Antônio José Roque da Silva, diretor-geral do CNPEM — Foto: Fernando Evans/G1
Sirius, laboratório de luz síncrotron de 4ª geração, reforça a ciência no enfrentamento do novo coronavírus — Foto: Nelson Kon
Sirius, fase 2
Ele foi projetado para abrigar até 38 linhas de luz (estações de pesquisa), sendo 14 delas previstas na primeira fase. Com o novo PAC, o Ministério da Ciência, Tecnologia e Inovação (MCTI) vai destinar mais R$ 800 milhões para avançar no projeto, com a construção de mais 10 novas linhas.
Junto as novas estações previstas, outras três serão construídas e conectadas ao complexo Orion (dentro do orçamento do laboratório). As linhas no Sirius são batizadas com nomes inspirados na fauna e flora brasileira, e essas serão a Hibisco, Timbó e Sibipiruna.

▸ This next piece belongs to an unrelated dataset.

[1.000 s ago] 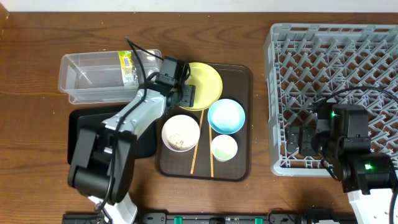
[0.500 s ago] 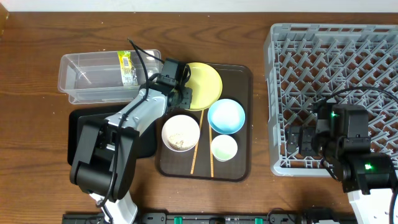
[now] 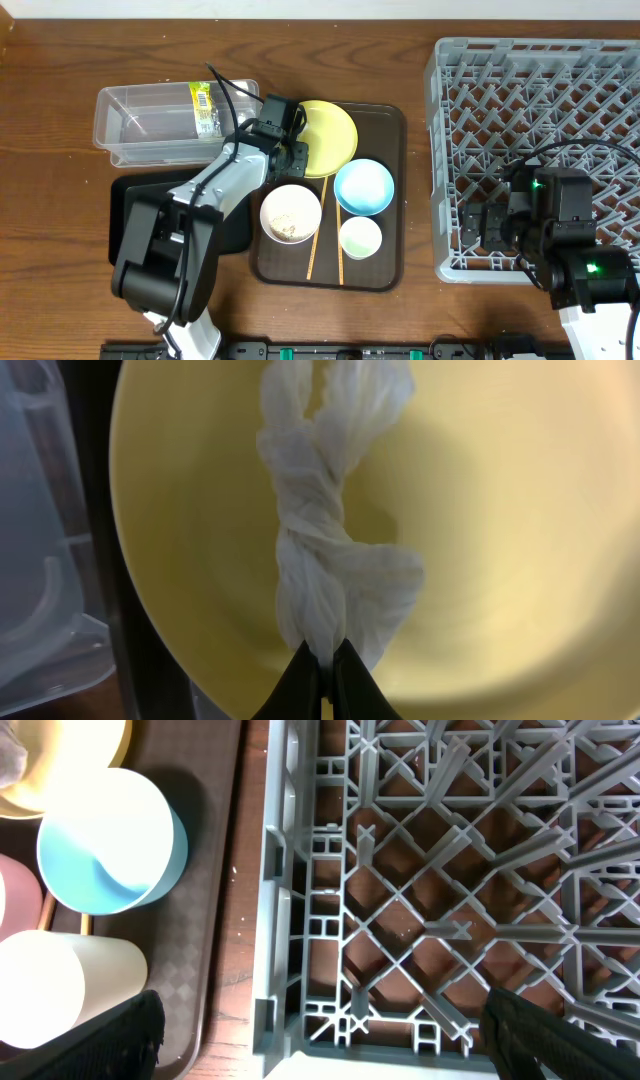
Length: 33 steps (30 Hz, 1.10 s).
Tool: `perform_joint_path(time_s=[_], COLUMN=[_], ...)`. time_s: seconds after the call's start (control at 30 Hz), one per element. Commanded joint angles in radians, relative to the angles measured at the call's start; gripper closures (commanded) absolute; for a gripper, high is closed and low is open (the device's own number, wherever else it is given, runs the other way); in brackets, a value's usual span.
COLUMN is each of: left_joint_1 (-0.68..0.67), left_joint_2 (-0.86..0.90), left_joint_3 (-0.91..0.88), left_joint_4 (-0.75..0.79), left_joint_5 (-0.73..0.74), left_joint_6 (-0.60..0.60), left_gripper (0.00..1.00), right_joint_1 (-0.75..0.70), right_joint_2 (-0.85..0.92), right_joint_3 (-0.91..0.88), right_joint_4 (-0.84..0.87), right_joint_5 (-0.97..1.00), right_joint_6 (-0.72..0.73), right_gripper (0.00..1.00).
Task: Sort waste into correct bins and load items into the dishwasher rack
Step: 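Carry the tissue left and release it into the clear bin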
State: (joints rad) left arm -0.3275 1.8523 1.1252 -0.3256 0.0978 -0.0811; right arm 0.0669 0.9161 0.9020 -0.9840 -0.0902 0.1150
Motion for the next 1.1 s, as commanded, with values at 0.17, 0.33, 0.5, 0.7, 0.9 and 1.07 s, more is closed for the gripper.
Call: perform_joint_path(time_s=[0.17,0.33,0.5,0.7,0.9,1.07], left_joint_1=[0.004,0.045,0.148,0.259,0.285,0.285], left_joint_2=[-0.262,-0.366,-0.387,-0.334,-0.292,-0.315], left_joint_3=[-0.006,-0.006,-0.006,-0.007,-0.007,-0.006], left_joint_4=[0.001,0.002,0.006,0.009,0.009,0.003], left_joint_5=[-0.017,-0.142,-0.231,-0.23,-0.23,-0.23], left_joint_6=[-0.001,-0.002,-0.002,-0.002,-0.001,-0.002], left_gripper=[0.94,0.94,0.93,0.94,0.71,0.5], right_joint_1=[0.018,0.018,0.018,0.018,0.018,0.018], right_joint_2=[-0.002,-0.002,-0.002,-0.002,-0.002,-0.002], right_joint_3=[0.019,0.019,0.019,0.019,0.019,0.019], right_joint_4=[-0.004,-0.003,-0.003,-0.003,-0.003,-0.003], right_joint_5=[-0.004,-0.004,-0.004,-0.004,-0.004,-0.004], right_joint_6=[0.011,0.011,0.011,0.011,0.011,0.011], right_gripper=[0.01,0.01,0.01,0.01,0.01,0.01])
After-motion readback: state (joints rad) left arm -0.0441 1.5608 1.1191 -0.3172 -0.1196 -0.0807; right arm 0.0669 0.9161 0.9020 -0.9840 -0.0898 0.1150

As três linhas, segundo o diretor do CNPEM, devem ser entregues justamente com toda a estrutura voltada para pesquisa básica, técnicas analíticas e competências de bioimagens previstas para o Orion.

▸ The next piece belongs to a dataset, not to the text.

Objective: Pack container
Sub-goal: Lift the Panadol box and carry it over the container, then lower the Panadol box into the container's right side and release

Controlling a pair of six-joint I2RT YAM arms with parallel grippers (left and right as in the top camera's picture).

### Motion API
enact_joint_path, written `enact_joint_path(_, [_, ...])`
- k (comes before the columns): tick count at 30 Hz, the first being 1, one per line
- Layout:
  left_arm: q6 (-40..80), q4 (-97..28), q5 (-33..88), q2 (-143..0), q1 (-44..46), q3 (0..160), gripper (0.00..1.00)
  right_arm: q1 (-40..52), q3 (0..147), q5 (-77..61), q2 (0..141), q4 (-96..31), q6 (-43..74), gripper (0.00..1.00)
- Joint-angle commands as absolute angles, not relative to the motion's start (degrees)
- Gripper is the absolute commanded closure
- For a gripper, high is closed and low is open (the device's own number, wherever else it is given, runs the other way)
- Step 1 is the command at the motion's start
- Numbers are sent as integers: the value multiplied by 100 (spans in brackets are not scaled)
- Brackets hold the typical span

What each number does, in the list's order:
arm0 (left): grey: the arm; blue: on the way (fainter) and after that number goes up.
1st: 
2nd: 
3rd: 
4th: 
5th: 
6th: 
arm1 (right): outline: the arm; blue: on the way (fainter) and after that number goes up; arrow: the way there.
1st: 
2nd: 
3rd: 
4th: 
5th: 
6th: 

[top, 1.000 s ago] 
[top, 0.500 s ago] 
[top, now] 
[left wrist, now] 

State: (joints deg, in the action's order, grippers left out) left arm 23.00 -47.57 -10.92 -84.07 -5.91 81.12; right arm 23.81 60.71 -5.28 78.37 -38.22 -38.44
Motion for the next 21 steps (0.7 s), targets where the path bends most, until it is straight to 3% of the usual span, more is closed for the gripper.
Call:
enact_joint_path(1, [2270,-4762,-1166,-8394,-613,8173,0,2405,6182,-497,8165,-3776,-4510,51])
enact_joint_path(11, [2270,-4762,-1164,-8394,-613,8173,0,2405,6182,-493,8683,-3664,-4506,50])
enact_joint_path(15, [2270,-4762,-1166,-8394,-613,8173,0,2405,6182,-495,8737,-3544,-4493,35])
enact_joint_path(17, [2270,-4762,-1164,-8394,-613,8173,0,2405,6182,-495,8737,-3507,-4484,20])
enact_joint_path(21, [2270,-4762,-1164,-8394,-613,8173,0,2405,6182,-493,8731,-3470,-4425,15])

“Essas estações de pesquisa permitirão extrair informações estruturais quantitativas a respeito dos sistemas infectados com patógenos de classe 3 e 4, desde o nível subcelular até o nível de organismo. Com isso, geraremos imagens 3D que permitirão, por exemplo, o estudo celular em escala nanométrica, passando pela dinâmica de inflamação nos tecidos e danos aos órgãos, até o acompanhamento do processo de infecção no organismo. Juntamente com as outras técnicas avançadas que serão integradas no Orion, teremos condições para que patógenos, células, tecidos e organismos sejam pesquisados de forma segura, o que tornará possível a compreensão dos fenômenos biológicos relacionados ao desenvolvimento das doenças e guiará o desenvolvimento de futuros métodos de diagnóstico, vacinas e tratamentos”, detalha Silva.
❓ Como funciona o Sirius? Para observar as estruturas, os cientistas aceleram os elétrons quase na velocidade da luz, fazendo com que percorram o túnel de 500 metros de comprimento 600 mil vezes por segundo. Depois, os elétrons são desviados para uma das estações de pesquisa, ou linhas de luz, para os experimentos.
🧲 Esse desvio é realizado com a ajuda de ímãs superpotentes, e eles são responsáveis por gerar a luz síncrotron. Apesar de extremamente brilhante, ela é invisível a olho nu. Segundo os cientistas, o feixe é 30 vezes mais fino que o diâmetro de um fio de cabelo.